Problem to solve >> Nothing is needed except the lines below that run from the one with "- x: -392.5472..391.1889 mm" through the one with "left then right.", repeated exactly.

___ Supplied data ___

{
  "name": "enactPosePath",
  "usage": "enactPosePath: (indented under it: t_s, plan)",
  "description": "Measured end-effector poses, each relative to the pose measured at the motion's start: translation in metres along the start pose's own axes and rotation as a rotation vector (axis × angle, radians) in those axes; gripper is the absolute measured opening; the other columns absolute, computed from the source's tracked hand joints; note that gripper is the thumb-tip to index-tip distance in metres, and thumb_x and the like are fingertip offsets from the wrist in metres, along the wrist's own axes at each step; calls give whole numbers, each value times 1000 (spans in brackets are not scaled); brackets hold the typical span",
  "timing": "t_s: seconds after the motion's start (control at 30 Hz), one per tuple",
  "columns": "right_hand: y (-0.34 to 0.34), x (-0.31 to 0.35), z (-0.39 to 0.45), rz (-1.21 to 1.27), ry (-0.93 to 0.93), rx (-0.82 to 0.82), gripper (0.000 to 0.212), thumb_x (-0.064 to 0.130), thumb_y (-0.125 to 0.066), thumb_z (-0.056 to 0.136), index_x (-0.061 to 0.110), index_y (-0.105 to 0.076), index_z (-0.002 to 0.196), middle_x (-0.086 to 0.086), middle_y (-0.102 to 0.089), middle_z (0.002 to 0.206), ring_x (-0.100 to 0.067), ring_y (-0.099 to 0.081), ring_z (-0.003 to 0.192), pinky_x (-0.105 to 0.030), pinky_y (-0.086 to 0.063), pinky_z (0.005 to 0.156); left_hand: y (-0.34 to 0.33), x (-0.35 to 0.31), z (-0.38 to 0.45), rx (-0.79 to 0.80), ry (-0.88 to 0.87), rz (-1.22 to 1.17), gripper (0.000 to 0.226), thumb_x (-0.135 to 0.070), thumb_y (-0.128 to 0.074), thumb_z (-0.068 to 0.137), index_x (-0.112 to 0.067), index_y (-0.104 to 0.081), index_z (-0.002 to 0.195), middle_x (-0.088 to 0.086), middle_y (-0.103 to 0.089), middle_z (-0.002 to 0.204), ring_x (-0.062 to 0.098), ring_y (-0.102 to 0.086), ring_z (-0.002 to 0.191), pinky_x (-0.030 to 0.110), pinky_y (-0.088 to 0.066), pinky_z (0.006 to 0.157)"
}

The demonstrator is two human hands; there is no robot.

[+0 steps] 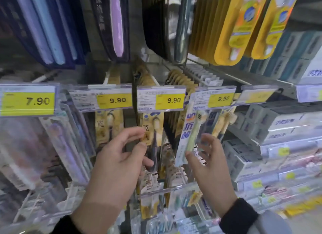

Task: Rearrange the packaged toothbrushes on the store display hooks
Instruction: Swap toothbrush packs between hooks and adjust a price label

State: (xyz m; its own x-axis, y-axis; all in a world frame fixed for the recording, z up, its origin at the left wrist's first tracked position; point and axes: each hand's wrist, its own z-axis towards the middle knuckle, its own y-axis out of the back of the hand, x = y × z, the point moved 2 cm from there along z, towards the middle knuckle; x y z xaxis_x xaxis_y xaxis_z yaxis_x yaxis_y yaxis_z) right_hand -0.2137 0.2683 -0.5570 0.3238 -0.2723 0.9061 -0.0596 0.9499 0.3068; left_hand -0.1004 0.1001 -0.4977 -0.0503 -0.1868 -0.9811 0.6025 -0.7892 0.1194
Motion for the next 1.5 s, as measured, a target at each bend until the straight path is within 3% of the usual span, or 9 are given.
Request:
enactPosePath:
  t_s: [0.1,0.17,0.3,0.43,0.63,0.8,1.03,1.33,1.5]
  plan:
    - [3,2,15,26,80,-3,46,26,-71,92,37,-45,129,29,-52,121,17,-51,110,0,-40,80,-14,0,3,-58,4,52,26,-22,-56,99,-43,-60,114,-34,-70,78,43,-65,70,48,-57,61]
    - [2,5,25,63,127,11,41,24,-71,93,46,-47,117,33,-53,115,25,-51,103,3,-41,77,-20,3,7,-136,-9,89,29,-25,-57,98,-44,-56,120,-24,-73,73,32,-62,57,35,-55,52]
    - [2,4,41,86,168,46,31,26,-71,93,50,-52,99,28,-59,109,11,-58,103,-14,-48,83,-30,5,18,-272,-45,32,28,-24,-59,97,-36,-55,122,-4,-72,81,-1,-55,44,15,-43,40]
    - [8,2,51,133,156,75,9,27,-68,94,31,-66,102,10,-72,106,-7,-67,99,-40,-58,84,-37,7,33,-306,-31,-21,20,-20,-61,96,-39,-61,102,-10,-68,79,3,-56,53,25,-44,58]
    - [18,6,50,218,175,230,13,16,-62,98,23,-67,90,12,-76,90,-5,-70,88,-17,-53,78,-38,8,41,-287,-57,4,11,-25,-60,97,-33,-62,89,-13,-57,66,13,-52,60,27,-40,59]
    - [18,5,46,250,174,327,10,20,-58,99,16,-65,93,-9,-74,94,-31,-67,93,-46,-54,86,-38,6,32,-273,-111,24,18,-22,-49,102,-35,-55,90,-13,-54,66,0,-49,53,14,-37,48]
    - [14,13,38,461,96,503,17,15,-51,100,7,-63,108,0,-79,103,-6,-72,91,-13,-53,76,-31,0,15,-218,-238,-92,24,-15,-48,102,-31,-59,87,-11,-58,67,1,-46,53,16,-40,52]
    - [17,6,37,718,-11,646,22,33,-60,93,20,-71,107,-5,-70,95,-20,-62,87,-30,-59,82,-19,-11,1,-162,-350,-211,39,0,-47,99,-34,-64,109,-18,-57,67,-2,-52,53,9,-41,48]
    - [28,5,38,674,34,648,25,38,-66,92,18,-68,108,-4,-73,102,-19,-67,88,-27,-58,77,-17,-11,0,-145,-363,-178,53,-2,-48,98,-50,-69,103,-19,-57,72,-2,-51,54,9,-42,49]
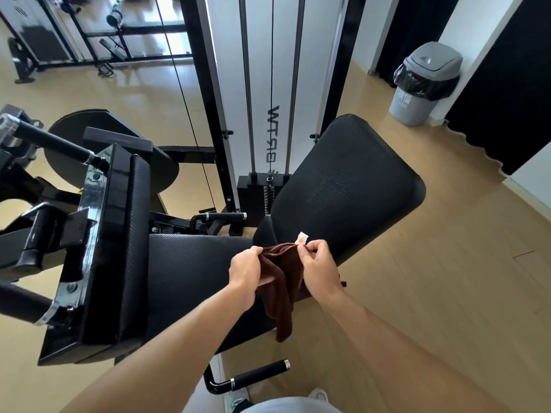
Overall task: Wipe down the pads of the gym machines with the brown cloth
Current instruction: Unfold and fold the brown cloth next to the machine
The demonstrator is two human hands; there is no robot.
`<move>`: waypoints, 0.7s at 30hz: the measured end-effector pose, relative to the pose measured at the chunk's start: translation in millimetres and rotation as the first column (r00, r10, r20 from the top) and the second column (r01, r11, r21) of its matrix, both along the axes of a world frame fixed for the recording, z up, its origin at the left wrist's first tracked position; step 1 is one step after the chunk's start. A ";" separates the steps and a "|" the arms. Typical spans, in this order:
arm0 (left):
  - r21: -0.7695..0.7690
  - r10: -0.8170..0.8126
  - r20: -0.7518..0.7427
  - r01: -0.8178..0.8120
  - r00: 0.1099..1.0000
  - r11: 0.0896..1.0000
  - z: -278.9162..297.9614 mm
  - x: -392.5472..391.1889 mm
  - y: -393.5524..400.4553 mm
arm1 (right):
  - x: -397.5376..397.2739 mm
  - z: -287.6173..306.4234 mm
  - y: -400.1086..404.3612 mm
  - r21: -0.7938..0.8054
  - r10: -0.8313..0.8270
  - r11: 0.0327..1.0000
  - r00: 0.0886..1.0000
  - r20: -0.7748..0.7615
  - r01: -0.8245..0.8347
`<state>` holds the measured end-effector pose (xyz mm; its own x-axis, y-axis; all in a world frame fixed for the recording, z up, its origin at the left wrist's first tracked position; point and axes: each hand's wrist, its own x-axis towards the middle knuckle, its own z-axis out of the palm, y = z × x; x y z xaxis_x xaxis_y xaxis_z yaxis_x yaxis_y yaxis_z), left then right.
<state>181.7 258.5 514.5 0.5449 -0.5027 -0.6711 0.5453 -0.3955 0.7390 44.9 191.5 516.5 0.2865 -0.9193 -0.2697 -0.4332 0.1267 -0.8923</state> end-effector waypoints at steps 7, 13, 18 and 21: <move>0.211 -0.300 0.472 0.224 0.829 0.951 -25.6 59.3 28.8 | -17.8 11.5 -45.1 -0.085 -0.237 0.968 0.971 -0.013 0.235; 0.246 -0.547 0.351 0.488 0.760 0.837 -15.6 70.2 33.3 | -21.7 15.6 -68.5 -0.057 -0.225 0.974 0.968 -0.108 0.220; 0.195 -0.754 0.047 0.734 0.655 0.650 -0.2 58.0 32.6 | -17.0 19.5 -71.8 -0.027 -0.220 0.975 0.973 -0.071 0.219; 0.153 -0.587 0.043 0.576 0.808 0.803 6.3 39.1 20.3 | -10.9 23.9 -67.8 -0.029 -0.269 0.963 0.962 -0.048 0.268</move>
<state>220.8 278.8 520.8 0.2345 -0.6577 -0.7158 0.1212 -0.7108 0.6928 33.9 123.7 540.4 0.0143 -0.9666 -0.2559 -0.4310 0.2250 -0.8738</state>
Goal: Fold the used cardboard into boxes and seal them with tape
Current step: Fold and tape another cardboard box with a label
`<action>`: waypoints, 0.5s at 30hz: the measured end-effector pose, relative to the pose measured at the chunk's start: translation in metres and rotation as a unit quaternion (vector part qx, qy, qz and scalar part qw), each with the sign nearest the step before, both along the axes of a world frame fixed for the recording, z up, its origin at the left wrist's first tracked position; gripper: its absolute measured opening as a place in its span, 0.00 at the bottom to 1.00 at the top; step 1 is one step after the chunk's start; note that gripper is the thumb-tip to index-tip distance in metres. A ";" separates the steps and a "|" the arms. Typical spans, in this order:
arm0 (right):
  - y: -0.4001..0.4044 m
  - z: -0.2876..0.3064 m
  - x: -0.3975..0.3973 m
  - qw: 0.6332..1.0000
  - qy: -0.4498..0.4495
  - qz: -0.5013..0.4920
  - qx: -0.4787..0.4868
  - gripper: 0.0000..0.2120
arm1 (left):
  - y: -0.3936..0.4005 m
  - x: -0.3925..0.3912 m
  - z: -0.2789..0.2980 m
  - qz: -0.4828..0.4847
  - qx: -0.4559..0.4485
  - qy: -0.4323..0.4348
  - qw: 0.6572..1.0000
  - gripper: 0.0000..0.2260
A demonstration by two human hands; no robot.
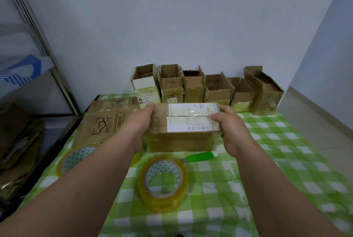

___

Solution for this problem >>
  - x: -392.5472..391.1889 mm
  - y: -393.5524..400.4553 mm
arm1 (right):
  - x: -397.5376..397.2739 mm
  - z: -287.6173..306.4234 mm
  - y: -400.1086..404.3612 mm
  - r21: -0.7938..0.8054
  - r10: -0.8313..0.8270
  - r11: 0.0327..1.0000
  - r00: 0.0886..1.0000
  - r20: -0.7748..0.7615
  - r01: -0.8245..0.8347
`<state>` holds the measured end-effector pose (xyz mm; its own x-axis, y-axis; all in a world frame fixed for the recording, z up, its origin at the left wrist's first tracked position; point and axes: each hand's wrist, its own x-axis towards the middle knuckle, its own z-axis out of the palm, y = z × x; x y z xaxis_x xaxis_y xaxis_z yaxis_x yaxis_y yaxis_z), left then right.

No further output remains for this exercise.